* [ACTION ITEM] Once you find the line below that has "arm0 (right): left", output it and every line after it exactly, stopping after the line that has "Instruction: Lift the", with no pictures.

(Stored items from a collection)
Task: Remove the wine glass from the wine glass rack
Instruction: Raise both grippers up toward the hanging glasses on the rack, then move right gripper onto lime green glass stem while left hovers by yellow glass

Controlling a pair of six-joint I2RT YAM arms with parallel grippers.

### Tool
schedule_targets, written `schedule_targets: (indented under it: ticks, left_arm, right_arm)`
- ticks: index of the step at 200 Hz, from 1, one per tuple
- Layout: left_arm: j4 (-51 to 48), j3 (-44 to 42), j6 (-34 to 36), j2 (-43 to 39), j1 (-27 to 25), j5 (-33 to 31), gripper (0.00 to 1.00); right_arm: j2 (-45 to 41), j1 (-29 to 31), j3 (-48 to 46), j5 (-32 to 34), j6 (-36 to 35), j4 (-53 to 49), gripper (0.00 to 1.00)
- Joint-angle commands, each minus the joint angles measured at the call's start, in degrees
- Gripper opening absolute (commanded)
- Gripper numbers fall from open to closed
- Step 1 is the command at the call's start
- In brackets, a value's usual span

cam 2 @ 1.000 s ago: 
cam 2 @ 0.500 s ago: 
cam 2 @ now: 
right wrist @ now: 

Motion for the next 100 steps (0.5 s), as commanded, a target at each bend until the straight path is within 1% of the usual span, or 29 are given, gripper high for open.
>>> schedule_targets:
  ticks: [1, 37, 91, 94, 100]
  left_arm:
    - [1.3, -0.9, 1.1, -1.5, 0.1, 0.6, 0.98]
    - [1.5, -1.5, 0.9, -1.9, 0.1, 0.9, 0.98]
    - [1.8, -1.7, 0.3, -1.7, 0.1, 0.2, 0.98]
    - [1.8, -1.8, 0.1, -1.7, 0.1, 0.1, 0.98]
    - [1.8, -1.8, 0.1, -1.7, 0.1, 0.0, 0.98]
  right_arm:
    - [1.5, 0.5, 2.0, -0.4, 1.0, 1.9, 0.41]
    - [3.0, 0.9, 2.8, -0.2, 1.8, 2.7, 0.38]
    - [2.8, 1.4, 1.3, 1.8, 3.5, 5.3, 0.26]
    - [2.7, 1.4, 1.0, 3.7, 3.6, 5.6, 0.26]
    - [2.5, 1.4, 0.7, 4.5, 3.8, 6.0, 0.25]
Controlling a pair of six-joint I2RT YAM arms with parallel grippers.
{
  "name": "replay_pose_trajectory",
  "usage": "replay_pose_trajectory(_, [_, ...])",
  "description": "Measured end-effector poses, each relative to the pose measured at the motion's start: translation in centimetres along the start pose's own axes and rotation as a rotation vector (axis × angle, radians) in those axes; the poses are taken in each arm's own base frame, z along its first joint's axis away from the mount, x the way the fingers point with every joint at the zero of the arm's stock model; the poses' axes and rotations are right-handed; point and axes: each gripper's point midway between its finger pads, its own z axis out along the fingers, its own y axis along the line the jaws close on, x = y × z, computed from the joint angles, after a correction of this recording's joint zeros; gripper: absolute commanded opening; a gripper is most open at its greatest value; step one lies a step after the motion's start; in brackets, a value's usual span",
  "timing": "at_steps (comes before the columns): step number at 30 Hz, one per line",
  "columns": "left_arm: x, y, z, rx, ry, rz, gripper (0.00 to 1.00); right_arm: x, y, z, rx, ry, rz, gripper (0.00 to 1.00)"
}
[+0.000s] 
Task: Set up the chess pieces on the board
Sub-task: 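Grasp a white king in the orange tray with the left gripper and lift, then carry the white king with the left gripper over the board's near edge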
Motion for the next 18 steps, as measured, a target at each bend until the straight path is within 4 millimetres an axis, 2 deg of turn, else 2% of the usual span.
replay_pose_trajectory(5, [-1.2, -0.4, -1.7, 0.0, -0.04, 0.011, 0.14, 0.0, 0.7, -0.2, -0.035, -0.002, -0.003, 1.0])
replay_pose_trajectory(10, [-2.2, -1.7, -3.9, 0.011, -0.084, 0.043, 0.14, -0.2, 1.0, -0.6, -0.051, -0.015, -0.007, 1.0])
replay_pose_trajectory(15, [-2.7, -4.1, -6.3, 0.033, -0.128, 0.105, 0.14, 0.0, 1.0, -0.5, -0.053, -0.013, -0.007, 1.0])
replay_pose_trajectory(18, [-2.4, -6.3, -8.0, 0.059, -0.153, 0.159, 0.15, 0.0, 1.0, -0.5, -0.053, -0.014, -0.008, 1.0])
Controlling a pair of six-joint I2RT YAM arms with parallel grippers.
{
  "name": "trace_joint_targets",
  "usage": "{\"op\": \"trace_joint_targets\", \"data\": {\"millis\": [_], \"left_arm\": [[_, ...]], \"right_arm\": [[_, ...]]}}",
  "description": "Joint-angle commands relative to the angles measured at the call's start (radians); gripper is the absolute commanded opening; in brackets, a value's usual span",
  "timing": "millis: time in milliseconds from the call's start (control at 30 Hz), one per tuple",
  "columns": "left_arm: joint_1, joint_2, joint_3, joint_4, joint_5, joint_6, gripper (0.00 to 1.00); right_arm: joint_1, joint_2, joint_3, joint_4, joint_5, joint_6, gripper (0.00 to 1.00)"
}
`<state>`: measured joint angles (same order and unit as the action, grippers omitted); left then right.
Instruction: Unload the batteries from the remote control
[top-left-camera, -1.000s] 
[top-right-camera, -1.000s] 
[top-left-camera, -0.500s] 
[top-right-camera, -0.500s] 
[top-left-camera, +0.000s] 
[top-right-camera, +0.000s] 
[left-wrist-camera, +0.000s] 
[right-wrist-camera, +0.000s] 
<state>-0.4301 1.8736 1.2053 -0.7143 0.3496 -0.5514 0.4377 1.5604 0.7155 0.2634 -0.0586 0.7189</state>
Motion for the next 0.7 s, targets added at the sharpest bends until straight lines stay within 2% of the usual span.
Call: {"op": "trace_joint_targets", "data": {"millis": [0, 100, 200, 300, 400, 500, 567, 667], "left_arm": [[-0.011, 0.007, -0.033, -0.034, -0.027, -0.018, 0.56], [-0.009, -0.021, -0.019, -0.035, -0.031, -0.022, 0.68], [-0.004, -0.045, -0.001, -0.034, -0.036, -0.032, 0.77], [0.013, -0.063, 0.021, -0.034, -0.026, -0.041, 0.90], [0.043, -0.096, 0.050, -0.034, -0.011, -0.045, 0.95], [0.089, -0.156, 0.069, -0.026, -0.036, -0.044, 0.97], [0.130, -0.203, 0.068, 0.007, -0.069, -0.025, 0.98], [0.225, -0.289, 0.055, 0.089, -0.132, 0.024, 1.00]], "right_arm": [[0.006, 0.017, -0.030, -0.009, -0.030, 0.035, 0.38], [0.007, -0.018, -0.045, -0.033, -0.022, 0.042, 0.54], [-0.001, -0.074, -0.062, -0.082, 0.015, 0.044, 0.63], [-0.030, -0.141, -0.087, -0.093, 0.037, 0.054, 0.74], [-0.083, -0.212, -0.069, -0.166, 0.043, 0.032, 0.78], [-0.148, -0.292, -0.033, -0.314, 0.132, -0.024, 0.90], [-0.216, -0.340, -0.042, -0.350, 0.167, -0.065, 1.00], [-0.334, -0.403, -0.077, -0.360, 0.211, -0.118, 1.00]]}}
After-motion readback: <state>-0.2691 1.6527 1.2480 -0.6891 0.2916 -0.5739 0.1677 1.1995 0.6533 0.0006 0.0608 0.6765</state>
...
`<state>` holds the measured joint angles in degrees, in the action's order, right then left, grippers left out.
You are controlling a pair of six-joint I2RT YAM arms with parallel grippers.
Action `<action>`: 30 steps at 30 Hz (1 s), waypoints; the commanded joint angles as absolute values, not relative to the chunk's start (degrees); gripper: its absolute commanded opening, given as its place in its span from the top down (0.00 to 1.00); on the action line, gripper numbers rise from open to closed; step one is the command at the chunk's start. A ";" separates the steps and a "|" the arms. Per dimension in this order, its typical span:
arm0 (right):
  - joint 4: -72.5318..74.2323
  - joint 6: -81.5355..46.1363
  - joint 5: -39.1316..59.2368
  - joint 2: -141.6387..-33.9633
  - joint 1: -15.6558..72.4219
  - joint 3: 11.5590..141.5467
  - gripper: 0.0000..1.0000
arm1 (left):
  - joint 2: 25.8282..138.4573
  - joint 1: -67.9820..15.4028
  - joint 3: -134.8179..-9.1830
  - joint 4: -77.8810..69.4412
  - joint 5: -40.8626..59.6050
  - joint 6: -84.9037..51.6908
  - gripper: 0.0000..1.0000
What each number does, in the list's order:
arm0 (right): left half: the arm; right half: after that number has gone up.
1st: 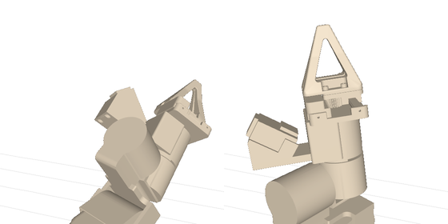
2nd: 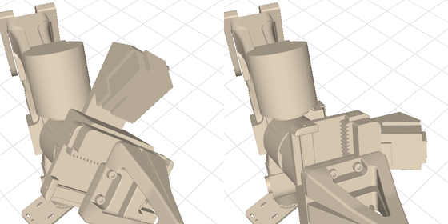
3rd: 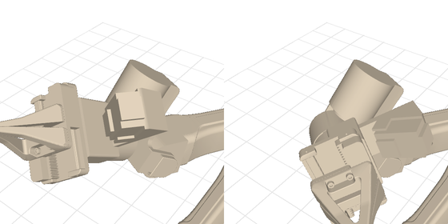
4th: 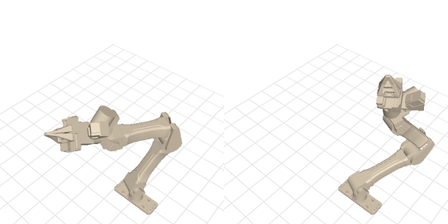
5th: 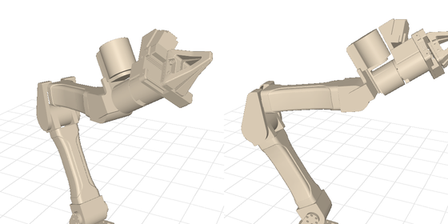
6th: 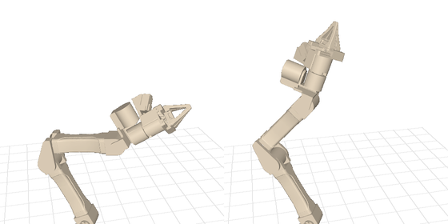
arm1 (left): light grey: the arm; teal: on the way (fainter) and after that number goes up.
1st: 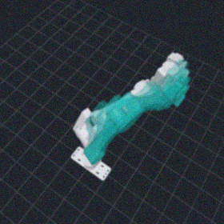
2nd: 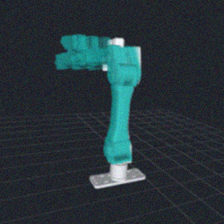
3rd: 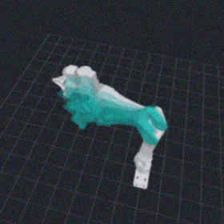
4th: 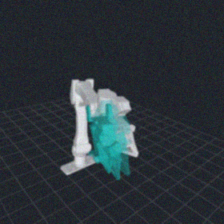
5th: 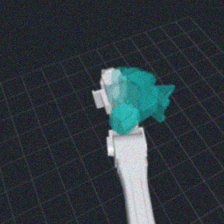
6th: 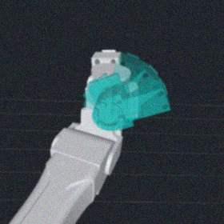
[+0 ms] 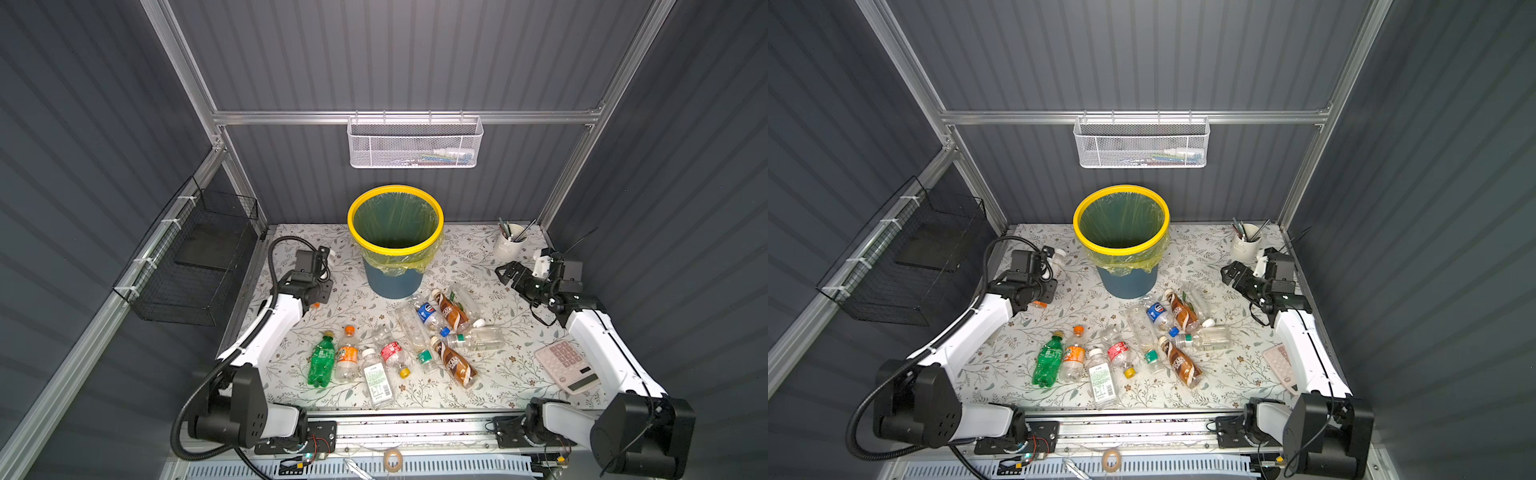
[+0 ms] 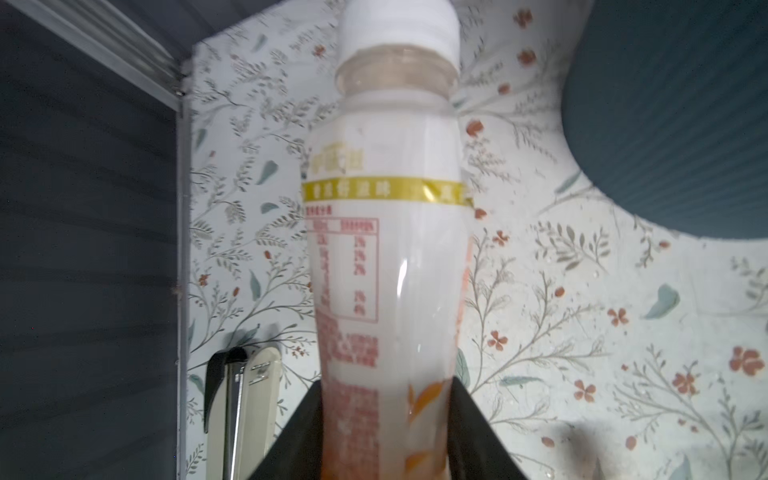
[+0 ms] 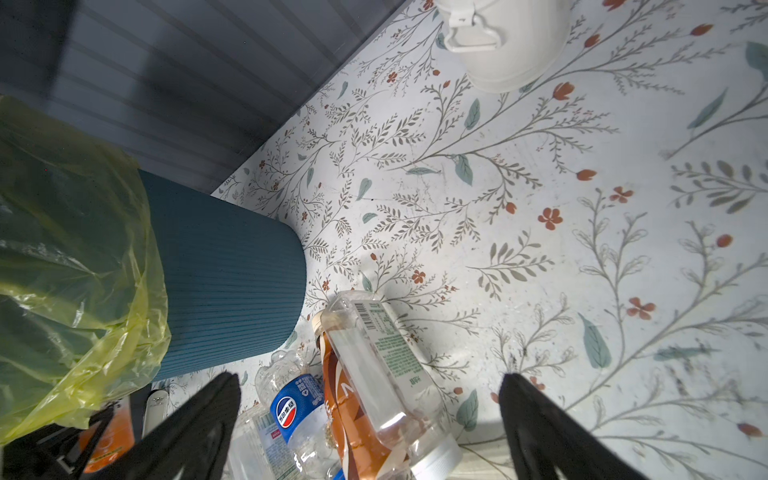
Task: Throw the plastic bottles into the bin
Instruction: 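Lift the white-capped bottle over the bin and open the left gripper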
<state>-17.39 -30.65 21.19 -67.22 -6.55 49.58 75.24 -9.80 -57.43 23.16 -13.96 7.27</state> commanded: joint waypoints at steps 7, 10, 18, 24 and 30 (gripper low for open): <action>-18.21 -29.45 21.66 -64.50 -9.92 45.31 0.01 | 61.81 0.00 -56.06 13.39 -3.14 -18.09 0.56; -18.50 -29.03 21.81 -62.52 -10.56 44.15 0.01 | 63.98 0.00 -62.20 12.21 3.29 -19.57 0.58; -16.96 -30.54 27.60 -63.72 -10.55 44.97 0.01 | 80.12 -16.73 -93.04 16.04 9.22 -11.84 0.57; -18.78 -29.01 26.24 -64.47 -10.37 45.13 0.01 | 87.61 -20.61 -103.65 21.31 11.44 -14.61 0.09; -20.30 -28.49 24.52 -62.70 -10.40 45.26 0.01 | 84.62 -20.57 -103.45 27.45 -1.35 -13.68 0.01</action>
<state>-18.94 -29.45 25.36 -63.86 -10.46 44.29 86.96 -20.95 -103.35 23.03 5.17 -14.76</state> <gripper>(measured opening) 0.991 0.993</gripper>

* [COMPLETED EXERCISE]
arm0 (right): left half: the arm; right half: after that number has gone up.
1st: 
2nd: 
3rd: 
4th: 
5th: 
6th: 
arm1 (left): light grey: the arm; teal: on the way (fainter) and after that number goes up.
1st: 
2nd: 
3rd: 
4th: 
5th: 
6th: 
[+0 ms] 
[+0 ms] 
[+0 ms] 
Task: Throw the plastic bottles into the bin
Instruction: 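Lift the white-capped bottle over the bin and open the left gripper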

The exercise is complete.